== DATA PROVIDED

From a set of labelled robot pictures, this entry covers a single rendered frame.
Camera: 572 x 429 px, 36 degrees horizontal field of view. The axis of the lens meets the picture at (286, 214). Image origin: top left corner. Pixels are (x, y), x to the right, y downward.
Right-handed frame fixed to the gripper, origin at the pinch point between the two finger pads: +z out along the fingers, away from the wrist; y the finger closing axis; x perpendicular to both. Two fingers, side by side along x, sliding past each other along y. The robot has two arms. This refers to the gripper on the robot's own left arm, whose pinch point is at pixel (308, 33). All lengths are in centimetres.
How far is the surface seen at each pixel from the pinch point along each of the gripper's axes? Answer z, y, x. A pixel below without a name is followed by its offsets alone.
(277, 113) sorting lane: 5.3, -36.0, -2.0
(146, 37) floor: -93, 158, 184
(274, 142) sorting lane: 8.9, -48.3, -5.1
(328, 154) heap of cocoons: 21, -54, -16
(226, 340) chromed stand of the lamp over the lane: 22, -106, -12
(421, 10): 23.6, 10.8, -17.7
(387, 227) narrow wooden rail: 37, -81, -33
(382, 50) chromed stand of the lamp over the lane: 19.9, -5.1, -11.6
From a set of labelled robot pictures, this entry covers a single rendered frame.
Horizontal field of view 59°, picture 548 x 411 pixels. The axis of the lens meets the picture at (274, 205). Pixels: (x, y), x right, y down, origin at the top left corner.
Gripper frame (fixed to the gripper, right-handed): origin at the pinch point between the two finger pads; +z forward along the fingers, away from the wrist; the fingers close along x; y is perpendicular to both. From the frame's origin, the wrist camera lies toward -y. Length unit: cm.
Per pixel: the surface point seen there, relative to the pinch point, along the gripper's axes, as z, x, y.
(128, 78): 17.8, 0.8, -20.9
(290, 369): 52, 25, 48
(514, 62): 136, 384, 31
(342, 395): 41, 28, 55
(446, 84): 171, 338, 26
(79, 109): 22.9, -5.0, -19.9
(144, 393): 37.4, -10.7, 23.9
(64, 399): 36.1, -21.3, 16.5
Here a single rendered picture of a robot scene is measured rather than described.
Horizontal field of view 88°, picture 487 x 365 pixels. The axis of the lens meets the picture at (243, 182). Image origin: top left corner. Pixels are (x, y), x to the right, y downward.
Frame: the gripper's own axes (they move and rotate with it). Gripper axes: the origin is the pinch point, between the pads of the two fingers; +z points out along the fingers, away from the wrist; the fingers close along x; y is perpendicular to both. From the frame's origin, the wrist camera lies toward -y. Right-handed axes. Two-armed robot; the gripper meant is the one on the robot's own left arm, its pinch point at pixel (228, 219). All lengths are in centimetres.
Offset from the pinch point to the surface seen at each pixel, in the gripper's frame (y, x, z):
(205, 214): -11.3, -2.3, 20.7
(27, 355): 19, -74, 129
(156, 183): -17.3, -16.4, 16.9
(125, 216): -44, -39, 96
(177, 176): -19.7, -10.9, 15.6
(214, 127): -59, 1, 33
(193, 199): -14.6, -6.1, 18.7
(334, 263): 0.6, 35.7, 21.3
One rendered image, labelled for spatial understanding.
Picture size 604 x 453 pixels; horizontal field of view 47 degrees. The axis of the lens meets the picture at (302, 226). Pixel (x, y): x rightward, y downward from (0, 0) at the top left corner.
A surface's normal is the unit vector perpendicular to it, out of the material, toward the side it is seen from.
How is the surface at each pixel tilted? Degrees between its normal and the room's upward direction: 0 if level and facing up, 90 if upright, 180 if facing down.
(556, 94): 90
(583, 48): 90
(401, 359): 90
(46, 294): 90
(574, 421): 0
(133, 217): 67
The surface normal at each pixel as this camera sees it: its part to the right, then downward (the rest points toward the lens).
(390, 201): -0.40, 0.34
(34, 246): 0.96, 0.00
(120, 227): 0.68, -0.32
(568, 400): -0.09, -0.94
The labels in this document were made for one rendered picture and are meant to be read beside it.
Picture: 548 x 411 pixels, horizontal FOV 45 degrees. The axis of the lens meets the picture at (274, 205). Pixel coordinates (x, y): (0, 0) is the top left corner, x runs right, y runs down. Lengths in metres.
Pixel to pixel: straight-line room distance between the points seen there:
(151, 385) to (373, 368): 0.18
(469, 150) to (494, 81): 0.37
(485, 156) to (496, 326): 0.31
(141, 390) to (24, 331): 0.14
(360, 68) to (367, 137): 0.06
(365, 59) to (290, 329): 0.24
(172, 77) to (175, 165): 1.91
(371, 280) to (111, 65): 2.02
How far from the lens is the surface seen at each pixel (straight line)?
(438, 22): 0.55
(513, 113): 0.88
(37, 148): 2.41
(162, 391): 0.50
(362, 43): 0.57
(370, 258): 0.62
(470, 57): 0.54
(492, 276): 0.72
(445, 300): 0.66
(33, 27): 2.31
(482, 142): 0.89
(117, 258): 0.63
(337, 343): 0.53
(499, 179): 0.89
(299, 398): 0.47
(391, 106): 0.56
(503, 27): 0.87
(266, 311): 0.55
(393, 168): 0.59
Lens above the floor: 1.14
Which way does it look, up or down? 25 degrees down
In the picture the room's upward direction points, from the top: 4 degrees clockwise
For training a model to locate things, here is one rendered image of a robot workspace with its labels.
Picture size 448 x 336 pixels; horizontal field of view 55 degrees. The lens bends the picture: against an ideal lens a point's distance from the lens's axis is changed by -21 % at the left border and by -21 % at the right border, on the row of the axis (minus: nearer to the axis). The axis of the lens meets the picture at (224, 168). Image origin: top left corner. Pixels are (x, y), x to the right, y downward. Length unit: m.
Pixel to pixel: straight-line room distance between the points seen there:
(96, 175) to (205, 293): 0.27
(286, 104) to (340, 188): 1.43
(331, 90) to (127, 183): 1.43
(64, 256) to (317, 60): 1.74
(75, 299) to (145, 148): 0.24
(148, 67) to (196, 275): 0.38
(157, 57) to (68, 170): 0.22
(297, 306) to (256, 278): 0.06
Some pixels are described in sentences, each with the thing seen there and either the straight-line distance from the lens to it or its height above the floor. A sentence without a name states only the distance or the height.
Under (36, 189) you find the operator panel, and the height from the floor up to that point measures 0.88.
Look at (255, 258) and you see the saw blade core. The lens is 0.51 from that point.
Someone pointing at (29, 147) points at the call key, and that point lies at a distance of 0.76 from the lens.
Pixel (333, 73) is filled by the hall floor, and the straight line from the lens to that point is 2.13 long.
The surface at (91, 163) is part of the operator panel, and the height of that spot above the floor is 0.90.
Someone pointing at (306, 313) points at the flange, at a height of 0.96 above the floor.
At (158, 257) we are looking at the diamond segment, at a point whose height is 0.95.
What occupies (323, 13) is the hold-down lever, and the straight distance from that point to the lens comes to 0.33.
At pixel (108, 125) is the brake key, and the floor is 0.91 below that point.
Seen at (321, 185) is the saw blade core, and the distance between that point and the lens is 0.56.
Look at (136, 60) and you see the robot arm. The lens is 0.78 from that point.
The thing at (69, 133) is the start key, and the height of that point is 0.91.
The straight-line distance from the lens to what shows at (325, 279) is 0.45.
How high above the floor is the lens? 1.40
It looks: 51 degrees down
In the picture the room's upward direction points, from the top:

====

### PROBLEM DETAILS
What do the lines above say from the one containing "(148, 67) to (196, 275): 0.38" down to the one containing "What occupies (323, 13)"? Return them exactly, both end lines included, and only them.

### ANSWER SECTION
(148, 67) to (196, 275): 0.38
(157, 57) to (68, 170): 0.22
(297, 306) to (256, 278): 0.06
Some pixels are described in sentences, each with the thing seen there and either the straight-line distance from the lens to it or its height above the floor. A sentence without a name states only the distance or the height.
Under (36, 189) you find the operator panel, and the height from the floor up to that point measures 0.88.
Look at (255, 258) and you see the saw blade core. The lens is 0.51 from that point.
Someone pointing at (29, 147) points at the call key, and that point lies at a distance of 0.76 from the lens.
Pixel (333, 73) is filled by the hall floor, and the straight line from the lens to that point is 2.13 long.
The surface at (91, 163) is part of the operator panel, and the height of that spot above the floor is 0.90.
Someone pointing at (306, 313) points at the flange, at a height of 0.96 above the floor.
At (158, 257) we are looking at the diamond segment, at a point whose height is 0.95.
What occupies (323, 13) is the hold-down lever, and the straight distance from that point to the lens comes to 0.33.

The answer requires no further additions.